#### [What the task asks]
Return every line from the one with "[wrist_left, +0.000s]" through the one with "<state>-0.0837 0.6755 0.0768", inclusive, exactly as it appears below.

[Records from a collection]
----------------------------------------
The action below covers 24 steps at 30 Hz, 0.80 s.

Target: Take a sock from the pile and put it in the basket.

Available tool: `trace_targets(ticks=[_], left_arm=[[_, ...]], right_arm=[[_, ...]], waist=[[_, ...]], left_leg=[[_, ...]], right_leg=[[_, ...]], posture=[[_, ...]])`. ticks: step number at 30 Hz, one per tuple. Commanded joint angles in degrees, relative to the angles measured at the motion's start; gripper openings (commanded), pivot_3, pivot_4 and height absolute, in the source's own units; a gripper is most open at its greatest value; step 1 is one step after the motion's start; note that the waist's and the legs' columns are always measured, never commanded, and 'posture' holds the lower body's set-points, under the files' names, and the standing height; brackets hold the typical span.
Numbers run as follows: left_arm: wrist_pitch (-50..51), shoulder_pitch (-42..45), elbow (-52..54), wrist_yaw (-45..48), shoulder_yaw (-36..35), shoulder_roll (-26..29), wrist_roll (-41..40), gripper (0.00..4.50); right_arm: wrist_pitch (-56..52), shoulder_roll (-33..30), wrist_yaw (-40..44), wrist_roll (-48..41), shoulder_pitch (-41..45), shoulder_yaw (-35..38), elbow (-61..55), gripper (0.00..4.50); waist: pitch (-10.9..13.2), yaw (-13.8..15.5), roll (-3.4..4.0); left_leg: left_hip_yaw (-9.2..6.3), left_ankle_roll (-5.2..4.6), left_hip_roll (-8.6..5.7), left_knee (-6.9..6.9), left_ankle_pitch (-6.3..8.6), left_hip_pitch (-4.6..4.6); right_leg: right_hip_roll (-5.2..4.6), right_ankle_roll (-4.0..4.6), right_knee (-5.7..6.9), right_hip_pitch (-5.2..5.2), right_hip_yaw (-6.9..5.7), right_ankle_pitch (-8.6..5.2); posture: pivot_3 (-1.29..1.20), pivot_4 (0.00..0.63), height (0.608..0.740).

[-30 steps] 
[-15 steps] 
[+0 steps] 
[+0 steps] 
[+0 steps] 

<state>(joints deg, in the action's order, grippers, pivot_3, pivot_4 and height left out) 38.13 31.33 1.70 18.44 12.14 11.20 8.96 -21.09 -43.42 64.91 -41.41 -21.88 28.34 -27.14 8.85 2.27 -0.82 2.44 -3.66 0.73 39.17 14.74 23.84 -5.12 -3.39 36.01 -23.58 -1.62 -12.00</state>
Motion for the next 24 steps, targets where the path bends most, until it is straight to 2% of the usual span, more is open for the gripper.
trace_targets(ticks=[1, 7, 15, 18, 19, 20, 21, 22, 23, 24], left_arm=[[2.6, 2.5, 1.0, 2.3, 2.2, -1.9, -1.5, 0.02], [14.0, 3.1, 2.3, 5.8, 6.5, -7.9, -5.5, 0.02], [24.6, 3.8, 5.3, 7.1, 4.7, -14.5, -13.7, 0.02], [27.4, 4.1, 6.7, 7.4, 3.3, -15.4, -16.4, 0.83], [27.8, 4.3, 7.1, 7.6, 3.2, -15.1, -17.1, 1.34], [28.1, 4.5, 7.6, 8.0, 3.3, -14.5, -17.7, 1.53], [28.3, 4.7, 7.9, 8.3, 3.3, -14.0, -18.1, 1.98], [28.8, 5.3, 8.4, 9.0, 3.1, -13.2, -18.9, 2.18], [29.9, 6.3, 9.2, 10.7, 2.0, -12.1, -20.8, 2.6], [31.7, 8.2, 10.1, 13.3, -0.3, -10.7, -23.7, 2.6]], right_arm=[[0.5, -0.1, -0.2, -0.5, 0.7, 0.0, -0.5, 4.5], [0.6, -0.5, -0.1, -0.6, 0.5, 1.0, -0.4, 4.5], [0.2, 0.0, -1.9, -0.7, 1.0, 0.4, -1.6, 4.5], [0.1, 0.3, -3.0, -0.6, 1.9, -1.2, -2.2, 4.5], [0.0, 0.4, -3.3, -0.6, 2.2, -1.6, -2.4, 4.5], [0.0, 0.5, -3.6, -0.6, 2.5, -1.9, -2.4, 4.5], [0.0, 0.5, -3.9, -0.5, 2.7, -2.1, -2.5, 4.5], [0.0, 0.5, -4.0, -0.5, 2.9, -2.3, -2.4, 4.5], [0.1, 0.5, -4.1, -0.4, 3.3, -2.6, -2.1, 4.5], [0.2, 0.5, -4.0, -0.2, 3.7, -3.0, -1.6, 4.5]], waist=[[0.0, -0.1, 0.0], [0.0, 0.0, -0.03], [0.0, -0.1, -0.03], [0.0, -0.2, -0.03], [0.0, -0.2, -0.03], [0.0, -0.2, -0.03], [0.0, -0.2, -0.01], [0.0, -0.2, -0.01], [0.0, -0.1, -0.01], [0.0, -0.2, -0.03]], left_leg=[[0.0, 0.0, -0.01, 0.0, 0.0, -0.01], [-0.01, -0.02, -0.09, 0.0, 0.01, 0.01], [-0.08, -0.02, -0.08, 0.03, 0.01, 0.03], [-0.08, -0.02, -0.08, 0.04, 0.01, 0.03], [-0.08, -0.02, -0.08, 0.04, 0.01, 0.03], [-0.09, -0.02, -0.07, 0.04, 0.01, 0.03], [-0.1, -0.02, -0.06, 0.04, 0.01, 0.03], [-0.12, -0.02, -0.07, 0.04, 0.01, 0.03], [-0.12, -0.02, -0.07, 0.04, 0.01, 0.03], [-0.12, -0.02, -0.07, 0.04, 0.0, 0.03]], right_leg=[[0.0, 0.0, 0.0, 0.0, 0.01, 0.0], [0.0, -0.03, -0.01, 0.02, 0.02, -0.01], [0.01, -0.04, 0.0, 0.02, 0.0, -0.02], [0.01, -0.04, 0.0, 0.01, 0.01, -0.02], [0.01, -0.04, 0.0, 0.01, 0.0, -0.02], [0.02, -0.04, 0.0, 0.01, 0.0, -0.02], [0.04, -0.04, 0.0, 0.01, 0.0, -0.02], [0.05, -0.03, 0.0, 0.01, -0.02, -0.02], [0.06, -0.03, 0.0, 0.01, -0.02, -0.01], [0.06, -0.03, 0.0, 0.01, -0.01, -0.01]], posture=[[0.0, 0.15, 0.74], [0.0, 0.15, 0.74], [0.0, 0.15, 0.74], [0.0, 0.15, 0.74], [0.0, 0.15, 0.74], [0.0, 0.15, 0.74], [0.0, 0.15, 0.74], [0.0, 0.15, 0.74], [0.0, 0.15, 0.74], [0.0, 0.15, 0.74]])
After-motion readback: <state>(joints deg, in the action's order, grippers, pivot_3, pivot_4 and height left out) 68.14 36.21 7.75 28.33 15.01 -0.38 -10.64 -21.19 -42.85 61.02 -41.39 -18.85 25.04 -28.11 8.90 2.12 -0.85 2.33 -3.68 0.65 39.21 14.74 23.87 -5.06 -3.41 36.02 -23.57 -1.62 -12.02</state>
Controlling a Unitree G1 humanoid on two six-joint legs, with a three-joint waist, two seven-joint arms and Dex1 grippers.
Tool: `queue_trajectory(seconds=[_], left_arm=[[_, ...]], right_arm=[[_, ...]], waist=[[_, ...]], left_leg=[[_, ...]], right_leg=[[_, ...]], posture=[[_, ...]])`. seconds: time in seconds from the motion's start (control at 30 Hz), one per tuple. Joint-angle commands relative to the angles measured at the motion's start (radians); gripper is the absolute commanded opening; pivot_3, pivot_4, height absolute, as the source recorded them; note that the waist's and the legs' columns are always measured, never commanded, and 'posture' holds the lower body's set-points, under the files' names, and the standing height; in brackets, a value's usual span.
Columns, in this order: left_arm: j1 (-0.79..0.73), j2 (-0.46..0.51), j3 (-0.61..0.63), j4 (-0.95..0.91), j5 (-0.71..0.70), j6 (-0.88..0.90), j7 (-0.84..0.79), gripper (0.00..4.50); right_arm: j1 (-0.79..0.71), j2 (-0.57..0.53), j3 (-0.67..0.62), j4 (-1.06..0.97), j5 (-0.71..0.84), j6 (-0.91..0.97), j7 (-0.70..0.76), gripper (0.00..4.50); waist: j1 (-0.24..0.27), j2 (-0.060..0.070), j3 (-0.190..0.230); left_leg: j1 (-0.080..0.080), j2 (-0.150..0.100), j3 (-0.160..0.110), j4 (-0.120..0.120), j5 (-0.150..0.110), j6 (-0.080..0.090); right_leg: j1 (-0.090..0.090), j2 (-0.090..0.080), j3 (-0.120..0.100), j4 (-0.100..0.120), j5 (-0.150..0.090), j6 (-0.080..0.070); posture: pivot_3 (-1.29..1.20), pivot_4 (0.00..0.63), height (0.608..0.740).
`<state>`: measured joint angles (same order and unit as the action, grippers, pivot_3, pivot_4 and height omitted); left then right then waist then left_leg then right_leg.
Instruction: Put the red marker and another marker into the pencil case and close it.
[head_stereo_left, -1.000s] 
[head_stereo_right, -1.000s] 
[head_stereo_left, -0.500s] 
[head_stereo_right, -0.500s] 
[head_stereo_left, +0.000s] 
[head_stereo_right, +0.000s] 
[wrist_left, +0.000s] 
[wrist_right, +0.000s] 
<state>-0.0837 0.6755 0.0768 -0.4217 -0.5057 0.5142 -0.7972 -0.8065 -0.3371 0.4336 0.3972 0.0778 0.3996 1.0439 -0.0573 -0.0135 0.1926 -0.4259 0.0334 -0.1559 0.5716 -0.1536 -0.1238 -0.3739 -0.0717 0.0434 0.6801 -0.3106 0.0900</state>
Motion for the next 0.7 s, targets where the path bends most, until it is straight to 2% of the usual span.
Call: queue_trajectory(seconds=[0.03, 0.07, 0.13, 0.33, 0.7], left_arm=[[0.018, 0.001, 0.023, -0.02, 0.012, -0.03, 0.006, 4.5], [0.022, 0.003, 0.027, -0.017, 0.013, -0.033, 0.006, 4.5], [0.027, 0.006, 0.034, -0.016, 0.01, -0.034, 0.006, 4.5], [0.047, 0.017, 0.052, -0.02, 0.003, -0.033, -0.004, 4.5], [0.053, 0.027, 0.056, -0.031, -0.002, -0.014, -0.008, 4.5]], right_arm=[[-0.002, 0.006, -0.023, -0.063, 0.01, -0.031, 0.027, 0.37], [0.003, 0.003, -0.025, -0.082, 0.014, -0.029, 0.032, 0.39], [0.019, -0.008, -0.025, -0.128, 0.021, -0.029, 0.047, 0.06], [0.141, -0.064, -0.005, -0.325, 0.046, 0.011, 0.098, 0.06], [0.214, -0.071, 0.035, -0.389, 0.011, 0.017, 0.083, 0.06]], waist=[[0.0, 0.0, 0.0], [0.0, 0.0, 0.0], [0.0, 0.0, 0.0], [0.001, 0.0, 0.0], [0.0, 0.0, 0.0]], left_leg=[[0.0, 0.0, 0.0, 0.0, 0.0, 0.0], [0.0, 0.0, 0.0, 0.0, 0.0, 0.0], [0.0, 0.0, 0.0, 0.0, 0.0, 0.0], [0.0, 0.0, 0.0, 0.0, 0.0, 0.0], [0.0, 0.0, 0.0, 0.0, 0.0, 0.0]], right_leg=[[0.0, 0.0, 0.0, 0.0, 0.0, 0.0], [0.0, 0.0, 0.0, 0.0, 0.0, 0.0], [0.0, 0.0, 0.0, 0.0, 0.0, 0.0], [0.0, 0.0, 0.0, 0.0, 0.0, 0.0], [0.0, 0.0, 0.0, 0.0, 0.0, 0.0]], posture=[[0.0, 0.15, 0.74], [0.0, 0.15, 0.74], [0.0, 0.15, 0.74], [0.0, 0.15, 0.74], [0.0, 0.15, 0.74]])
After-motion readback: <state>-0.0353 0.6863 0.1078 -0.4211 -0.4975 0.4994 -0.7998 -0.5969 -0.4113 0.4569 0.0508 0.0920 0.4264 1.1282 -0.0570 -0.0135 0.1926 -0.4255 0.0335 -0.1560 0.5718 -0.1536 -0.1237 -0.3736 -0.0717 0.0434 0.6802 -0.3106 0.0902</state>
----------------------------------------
#### [Written response]
[wrist_left, +0.000s] 
[wrist_right, +0.000s] 
<state>-0.0837 0.6755 0.0768 -0.4217 -0.5057 0.5142 -0.7972 -0.8065 -0.3371 0.4336 0.3972 0.0778 0.3996 1.0439 -0.0573 -0.0135 0.1926 -0.4259 0.0334 -0.1559 0.5716 -0.1536 -0.1238 -0.3739 -0.0717 0.0434 0.6801 -0.3106 0.0900</state>

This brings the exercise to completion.